O caminho desde 1995
A presidente da comissão destaca que o respeito à memória das vítimas e de suas famílias tem avançado passo a passo desde 1995, quando a Lei 9.140 reconheceu como mortas as pessoas que estavam desaparecidas no regime militar.
Entre essas pessoas, Demerval da Silva Pereira foi morto em janeiro de 1974 no Araguaia. No evento de quarta-feira, em Brasília, a sobrinha dele, a advogada baiana Andréia Pereira, registrou que a família sofreu “terrivelmente” com a ausência e com a falta de informação.
Após a captura de Demerval, a tristeza tomou conta da casa. O pai dela sofreu de depressão. A avó também. Ambos morreram. Depois que Andréia entrou para a faculdade, passou a procurar informações sobre as torturas que o tio sofreu.
“Não tenho mais esperança de encontrar o corpo dele, que foi uma das primeiras pessoas a serem reconhecidas como vítimas da ditadura”, disse a sobrinha, emocionada.
Jorge Aprígio: um tiro pelas costas
No auditório do Ministério dos Direitos Humanos, os familiares olharam com saudade as fotos pregadas na parede. Entre eles, a enfermeira Sueli Damasceno, 72 anos, sorriu e chorou diante da imagem em preto e branco do irmão, o operário e estudante de medicina Jorge Aprígio de Paula.
Ele foi assassinado em 1º de abril de 1968 no centro do Rio de Janeiro, durante manifestação em repúdio à morte do estudante secundarista Édson Luiz, ocorrida em 28 de março do mesmo ano. Segundo relato da Comissão Nacional da Verdade, Jorge Aprígio tomou um tiro pelas costas durante a repressão ao ato por soldados do Exército.
Sueli lembra que a notícia caiu como uma bomba na casa da família humilde, moradora de área periférica em Belford Roxo, na Baixada Fluminense. Como o pai já havia falecido, Jorge era um dos esteios da casa.
“Eu era a caçula e ele sempre cuidou muito de mim. É muito duro até hoje”, diz a enfermeira.
A primeira certidão de óbito indicou que o rapaz teve uma “ferida transfixante do tórax, com lesão do pulmão e do coração; hemorragia interna consecutiva”. O exame dos legistas indicaria que ele levou um tiro pelas costas.
Racismo após a morte
Mesmo depois da tragédia, a família ficou com medo. Os agentes faziam visitas e perguntas frequentes. Foi preciso mudar de casa.
Sueli entende que o tratamento envolveu também racismo. “Nós somos uma família de negros, moradores da periferia. Não houve respeito nenhum pelo Jorge e por nós. Meu irmão queria fazer medicina para cuidar da gente”.
Depois da perda, Sueli resolveu cursar enfermagem para também cuidar da família.

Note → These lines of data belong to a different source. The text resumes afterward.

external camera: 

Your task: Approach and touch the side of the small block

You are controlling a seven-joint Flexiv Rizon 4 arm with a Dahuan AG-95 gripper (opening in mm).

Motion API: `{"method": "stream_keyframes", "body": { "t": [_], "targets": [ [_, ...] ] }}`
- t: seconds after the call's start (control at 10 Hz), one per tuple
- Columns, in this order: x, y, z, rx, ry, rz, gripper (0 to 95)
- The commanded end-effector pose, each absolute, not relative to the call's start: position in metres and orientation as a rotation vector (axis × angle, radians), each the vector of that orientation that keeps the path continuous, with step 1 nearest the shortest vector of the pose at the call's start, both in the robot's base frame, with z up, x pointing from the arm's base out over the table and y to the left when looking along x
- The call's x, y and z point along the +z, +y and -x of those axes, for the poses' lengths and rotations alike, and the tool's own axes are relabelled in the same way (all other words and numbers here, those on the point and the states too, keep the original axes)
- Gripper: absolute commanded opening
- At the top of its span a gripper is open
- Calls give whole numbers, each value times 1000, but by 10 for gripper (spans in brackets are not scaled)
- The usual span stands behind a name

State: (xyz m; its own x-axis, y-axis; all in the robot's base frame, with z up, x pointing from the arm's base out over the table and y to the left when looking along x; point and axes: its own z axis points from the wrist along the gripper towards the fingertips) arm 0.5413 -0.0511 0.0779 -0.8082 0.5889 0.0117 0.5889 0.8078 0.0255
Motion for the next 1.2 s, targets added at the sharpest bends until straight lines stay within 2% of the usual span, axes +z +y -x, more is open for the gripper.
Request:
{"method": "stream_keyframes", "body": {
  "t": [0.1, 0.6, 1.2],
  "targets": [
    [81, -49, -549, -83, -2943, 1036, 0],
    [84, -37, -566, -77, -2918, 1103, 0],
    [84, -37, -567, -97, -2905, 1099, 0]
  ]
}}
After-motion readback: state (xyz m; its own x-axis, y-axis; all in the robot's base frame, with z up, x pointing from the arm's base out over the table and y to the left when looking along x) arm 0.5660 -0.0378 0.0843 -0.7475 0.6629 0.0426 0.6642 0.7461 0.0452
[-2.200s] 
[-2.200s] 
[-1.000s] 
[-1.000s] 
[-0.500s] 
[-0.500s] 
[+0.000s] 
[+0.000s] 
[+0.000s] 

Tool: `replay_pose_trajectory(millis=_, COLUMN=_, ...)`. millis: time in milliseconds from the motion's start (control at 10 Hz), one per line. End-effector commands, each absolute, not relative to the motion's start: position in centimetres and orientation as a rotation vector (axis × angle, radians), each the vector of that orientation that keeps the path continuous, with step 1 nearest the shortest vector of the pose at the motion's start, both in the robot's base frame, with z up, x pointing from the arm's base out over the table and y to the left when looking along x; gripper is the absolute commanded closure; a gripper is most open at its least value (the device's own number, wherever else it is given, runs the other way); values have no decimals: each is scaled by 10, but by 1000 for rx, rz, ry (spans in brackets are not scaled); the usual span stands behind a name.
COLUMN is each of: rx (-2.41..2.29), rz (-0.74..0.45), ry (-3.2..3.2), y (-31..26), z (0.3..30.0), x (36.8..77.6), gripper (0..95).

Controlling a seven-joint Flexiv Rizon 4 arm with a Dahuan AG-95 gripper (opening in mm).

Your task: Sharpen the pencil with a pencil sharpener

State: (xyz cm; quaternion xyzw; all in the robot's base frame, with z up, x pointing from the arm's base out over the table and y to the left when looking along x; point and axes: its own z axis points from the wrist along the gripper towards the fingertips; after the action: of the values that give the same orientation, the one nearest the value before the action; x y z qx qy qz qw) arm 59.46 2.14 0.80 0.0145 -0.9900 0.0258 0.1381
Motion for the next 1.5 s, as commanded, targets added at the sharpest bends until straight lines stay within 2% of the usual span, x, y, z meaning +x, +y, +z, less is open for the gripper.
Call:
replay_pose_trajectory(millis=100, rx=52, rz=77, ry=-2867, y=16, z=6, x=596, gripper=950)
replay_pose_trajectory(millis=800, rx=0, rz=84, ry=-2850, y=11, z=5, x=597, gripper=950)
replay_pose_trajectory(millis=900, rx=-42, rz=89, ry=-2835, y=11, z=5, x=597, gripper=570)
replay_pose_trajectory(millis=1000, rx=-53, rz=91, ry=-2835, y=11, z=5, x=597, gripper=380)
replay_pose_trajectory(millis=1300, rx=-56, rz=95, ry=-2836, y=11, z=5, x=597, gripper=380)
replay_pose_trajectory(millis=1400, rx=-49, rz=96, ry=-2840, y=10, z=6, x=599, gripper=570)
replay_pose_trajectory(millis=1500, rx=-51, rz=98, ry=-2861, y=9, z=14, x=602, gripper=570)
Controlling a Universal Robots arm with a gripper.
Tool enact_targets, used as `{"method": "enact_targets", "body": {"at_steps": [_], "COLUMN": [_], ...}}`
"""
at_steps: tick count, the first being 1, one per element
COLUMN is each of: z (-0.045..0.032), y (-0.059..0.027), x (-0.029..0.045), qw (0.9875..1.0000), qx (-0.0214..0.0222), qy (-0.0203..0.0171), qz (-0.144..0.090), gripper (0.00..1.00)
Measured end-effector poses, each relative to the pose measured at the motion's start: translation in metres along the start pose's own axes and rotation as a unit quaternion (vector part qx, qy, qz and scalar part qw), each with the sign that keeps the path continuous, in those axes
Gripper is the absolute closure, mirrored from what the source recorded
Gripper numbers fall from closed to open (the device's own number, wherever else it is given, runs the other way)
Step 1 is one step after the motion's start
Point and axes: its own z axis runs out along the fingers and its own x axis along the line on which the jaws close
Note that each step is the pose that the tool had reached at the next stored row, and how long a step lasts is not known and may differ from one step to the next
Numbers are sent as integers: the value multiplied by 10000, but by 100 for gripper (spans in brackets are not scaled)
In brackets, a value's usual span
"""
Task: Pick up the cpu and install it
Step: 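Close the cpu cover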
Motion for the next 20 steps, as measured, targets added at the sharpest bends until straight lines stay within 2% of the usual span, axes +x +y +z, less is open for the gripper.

Para ela, a nova certidão de óbito ajuda a contar a história de forma mais justa.
A enfermeira quer que as futuras gerações entendam que Jorge era um jovem operário e estudante idealista. Mais do que a foto em preto e branco, ela quer defender a história do irmão para que ajude seus filhos e netos a andarem de cabeça erguida. Sem serem perseguidos pela cor da pele ou pelo que pensam.